0 Responses to “How To Tell If Someone You Know Is A Narcissist”

  1. okydoky says:

    You forgot one thing, these people can be extremely charming and can reel you in with their charisma, you can’t always spot their narcissism right away. They can fool you for
    Some time, until you finally realize, you are only as good as the last favor you do for them. You can be very hurt, believing they were your friend, until you find out they were
    Just using you.
    I think they can be like a wolf in lambs clothing. I’m quite sure I knew one, thank God
    That person is out of my life.☺️

    • Sandra says:

      You got the “charming” at first right! I got sucked into a marriage to a guy with this personality disorder. He nearly took me down in terms of self-esteem. It was only when he started picking at my kids about not being perfect and saying his OWN daughter was fat (when she wasn’t) that I realized it was time to give him the boot. I was devastated at first, but then after doing some research on this disorder, I stopped blaming myself and was able to get “me” back. If someone seems to act to good to be true…they probably are. Look out because a narcissist will leave you with some battle-scars…

  2. Ma O says:

    Until recently I shared a small office with someone sharing the characteristics and behaviours that you describe. An office move has changed my working life considerably and some colleagues have commented on a positive change in my demeanour.

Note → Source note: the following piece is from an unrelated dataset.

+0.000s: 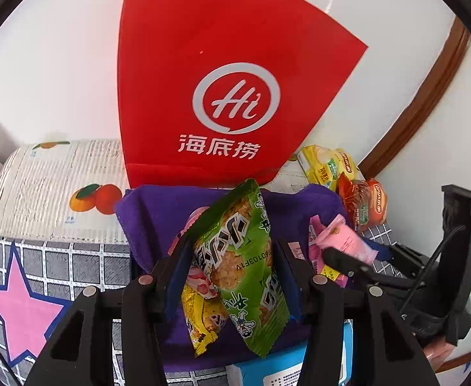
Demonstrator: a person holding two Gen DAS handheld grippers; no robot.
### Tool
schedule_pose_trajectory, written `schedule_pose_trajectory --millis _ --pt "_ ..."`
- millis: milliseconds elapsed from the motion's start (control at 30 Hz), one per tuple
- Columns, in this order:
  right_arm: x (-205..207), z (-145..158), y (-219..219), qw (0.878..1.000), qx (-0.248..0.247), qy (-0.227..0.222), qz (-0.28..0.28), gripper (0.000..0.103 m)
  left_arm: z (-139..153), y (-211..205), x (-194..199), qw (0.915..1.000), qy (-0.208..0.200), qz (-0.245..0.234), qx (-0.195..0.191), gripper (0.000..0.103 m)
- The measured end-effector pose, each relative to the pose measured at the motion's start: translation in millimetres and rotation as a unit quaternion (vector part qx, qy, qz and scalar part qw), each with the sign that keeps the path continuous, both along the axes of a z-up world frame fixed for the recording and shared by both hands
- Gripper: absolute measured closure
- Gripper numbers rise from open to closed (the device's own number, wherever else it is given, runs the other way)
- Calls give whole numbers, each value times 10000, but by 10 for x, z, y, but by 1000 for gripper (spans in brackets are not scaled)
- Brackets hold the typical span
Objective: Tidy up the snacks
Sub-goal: 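Lift and carry the pink peach packet and green chip bag over the purple towel, then open the right gripper to drop the peach packet while the left holds the green bag above the towel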
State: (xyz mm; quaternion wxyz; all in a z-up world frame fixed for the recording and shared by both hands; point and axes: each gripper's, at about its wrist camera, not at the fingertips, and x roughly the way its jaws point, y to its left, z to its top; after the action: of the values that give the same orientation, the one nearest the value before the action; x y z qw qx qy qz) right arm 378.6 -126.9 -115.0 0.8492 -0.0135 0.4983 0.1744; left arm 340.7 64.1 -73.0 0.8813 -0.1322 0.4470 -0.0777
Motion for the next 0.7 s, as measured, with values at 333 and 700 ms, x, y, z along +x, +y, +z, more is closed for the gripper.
schedule_pose_trajectory --millis 333,700 --pt "102 -240 -24 9985 -415 346 -41 42 -5 6 16 10000 51 -20 2 54" --pt "95 -430 12 9965 -270 782 142 42 -46 -29 31 9999 120 -104 18 54"
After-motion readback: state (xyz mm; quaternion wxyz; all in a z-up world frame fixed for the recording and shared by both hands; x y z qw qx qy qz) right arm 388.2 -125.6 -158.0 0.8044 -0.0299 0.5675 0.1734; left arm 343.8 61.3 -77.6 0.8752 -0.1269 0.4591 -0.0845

    It is reassuring that others notice these behaviours.

  3. GeriFOF says:

    Hi Lorraine,

    I don’t know why your comment passed me by a year ago. I am sorry, I hope your series worked out. I could have sent you many women. 🙁

    Best, Geri Brin

  4. Lorraine Banfield says:

    Geri, I totally agree with you on your thoughts on narcissists – I find myself, like you avoiding people like this if I can help it. I actually feel sorry for them since they cannot actually be all that happy.

    But I have another thing I would like to ask you. I am going to run a series on my own blog The Renaissance Way about people who have answered the call of their heart and soul and done something of significance that had the effect of re-inventing their lives after age fifty. I prefer it not be a writer as I already know quite a few writers. Please see my blog post at For more information on this. I will feature the person on my blog and also list their website, product, service or cause as well. I will also mention your blog if you send me someone. Thanks and keep up the great blog – I like it and have signed up to get it. Lorraine

  5. Kate Line Snider says:

    Good post. I just avoid these people, and don’t usually know them for very long.

    Geri, you’re just not “liberated”! Do you know that your hypothetical example of bragging mentions a SON accepted at Harvard and a DAUGHTER engaged to a doctor?? A daughter could as easily be accepted at Harvard! (Marrying a doctor ( in either case)- this is a success?? ) Shame on you! 🙂

    Happy Thanksgiving.

    • Geri Brin says:

      Hi Kate,

      You are right. Shame on me!


  6. Laura Lewis says:

    Hmmm. Interesting. Because I have recently broken ties with a woman I’ve known for 15 years, because of her narcissism. I just couldn’t take it anymore. She has a perfect son who does perfect things. Her medical ailments are far more serious than any one else’s. Her Christmas decorations are more beautiful than anyone’s. She is not really interested in any thing anyone else does or has to say.
    The rift came when I stopped sitting at her table in a civic club to which we both belong (in order to mingle with other members) so that means I’m no longer in her fan club, so I am the enemy. She no longer acknowledges my existance-after 15 years of “friendship”. She is a perfect narcissist. Thank you for this post.